フランス・パリ出身。幼少期から日本語と日本文化に関心を持ち、INALCO(フランス国立東洋言語文化学院)の日本語学科で学ぶ。2012年にワーキングホリデーで来日し、大阪・堺市で22代目刀鍛冶・平川康弘(ひらかわ やすひろ)氏に師事。外国人として初めて、伝統工芸士のもとで5年間の鍛冶修行を修了した。現在は堺市で自身の包丁ブランド「De Sakai」を運営し、堺市産業振興センターのコーディネーターとしても活動している。

初めて日本を訪れた際の一枚
初めて日本を訪れた際の一枚

フランスでの出会い

私が初めて日本と出会ったのは高校生のときでした。隣の席の友人が日本の音楽を聴いていて、その美しい言葉にすぐに魅了され、「この言語を学びたい」と強く思いました。もともと外国語が好きで、スペイン語や英語、中国語、韓国語を学んでいましたが、日本語は特に魅力的で、発音するのがとても心地よい言語だと感じました。

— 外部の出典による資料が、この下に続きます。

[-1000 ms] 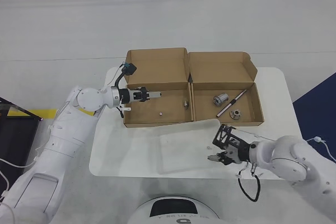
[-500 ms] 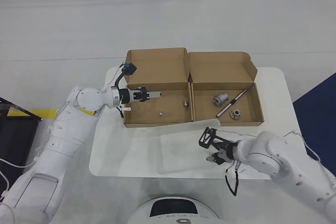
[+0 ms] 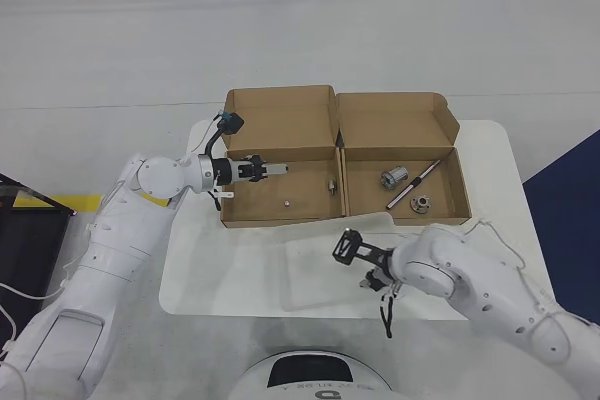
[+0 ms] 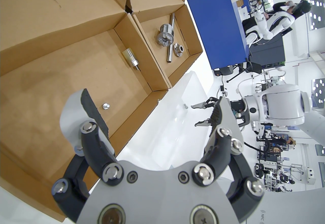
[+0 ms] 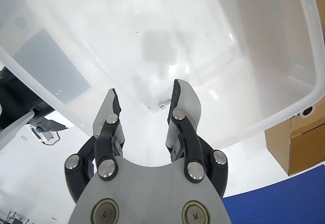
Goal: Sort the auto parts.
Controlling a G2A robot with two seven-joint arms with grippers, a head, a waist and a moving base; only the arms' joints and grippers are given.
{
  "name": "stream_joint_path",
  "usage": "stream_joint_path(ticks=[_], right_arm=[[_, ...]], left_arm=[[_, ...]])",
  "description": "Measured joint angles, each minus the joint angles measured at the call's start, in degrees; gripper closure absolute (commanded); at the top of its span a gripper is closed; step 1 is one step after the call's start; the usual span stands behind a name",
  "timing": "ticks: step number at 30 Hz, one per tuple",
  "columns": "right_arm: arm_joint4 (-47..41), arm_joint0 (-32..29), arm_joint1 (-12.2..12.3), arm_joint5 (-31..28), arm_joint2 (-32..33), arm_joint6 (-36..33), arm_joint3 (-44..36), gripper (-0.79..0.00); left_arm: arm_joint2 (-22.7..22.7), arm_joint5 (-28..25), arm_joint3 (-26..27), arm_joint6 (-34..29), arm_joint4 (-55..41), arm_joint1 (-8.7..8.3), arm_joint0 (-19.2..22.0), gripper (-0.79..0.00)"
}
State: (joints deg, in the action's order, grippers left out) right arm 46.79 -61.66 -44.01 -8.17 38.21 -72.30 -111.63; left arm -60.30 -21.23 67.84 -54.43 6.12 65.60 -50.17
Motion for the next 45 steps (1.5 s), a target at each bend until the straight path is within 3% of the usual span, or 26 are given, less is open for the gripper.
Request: stream_joint_path(ticks=[18,24,35,45], right_arm=[[-0.2,4.1,-3.7,0.3,-4.2,-6.7,5.5,-0.456],[2.6,6.5,-5.6,0.6,-7.5,-10.6,8.2,-0.388],[6.7,9.7,-9.6,3.1,-12.2,-14.1,12.9,-0.36],[7.7,9.3,-10.4,3.1,-11.7,-14.3,12.7,-0.36]], left_arm=[[0.0,0.0,0.0,0.0,0.0,0.0,0.0,-0.785],[0.0,0.0,0.0,0.0,0.0,0.0,0.0,-0.785],[0.0,0.0,0.0,0.0,0.0,0.0,0.0,-0.785],[0.0,0.0,0.0,0.0,0.0,0.0,0.0,-0.785]])
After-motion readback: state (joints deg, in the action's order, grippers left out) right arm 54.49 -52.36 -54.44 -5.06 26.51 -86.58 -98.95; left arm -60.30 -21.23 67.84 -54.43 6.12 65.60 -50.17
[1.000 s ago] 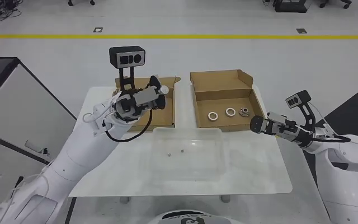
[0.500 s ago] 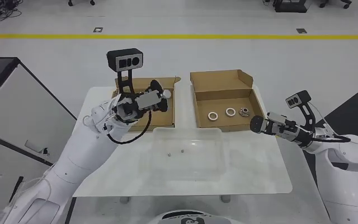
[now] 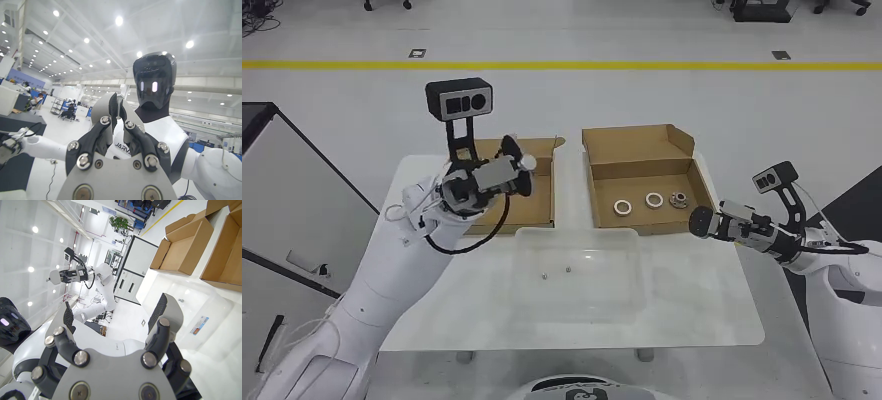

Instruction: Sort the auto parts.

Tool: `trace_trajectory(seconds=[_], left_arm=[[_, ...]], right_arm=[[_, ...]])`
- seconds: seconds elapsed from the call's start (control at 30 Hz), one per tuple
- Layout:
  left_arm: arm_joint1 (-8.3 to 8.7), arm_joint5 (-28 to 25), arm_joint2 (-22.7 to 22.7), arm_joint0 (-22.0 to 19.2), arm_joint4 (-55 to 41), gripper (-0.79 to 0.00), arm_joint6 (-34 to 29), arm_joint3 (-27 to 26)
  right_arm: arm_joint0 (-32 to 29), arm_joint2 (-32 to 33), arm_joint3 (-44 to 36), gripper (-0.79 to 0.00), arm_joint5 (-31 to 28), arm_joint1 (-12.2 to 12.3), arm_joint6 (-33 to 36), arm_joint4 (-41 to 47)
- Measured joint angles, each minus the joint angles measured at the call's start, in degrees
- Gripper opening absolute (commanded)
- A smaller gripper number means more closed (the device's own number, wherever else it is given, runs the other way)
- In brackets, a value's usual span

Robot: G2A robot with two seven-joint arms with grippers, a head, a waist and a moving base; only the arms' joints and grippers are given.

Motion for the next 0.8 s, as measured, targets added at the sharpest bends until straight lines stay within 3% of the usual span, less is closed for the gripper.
trace_trajectory(seconds=[0.1, 0.27, 0.57, 0.8], left_arm=[[0.06, 0.8, -0.9, 0.4, 5.8, -0.785, -0.8, 0.9], [-0.25, 0.8, -1.3, 1.3, 7.5, -0.785, -0.7, 0.6], [-1.62, 0.2, -0.6, 2.1, -2.6, -0.785, -0.2, -2.0], [-2.28, 0.9, -1.0, 2.7, -4.6, -0.785, -0.9, -1.6]], right_arm=[[0.0, 0.0, 0.0, 0.0, 0.0, 0.0, 0.0, 0.0], [0.0, 0.0, 0.0, 0.0, 0.0, 0.0, 0.0, 0.0], [0.0, 0.0, 0.0, 0.0, 0.0, 0.0, 0.0, 0.0], [0.0, 0.0, 0.0, 0.0, 0.0, 0.0, 0.0, 0.0]])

最初の2年間は独学で学び、その後、経営学を学ぶために通っていたパリの夜間学校で初めて日本人と出会い、「日本人は親切で誠実な人が多い」と感じました。その経験から、日本についてもっと深く学びたいと思い、経営学をやめて2009年よりパリのINALCO(フランス国立東洋言語文化学院)で日本の文学や歴史、芸術、言語を学びました。特に、縄文・弥生・古墳時代といった、あまり語られることのない歴史に強く惹かれました。私にとって、日本の本当のルーツは仏教伝来以前のこれらの時代にあると感じたのです。

私の家族はフランス・ブルターニュ地方の出身です。ブルターニュにもキリスト教伝来前の独自の文化があり、古代日本と似た点が多くありました。私は知らず知らずのうちに、日本に親しみを覚えていたのです。

2011年には、友人と東京への旅行を計画していました。しかし東日本大震災と原発事故が発生したため、友人たちは旅行を断念。私は翌年の2012年に日本へ行くことを決めました。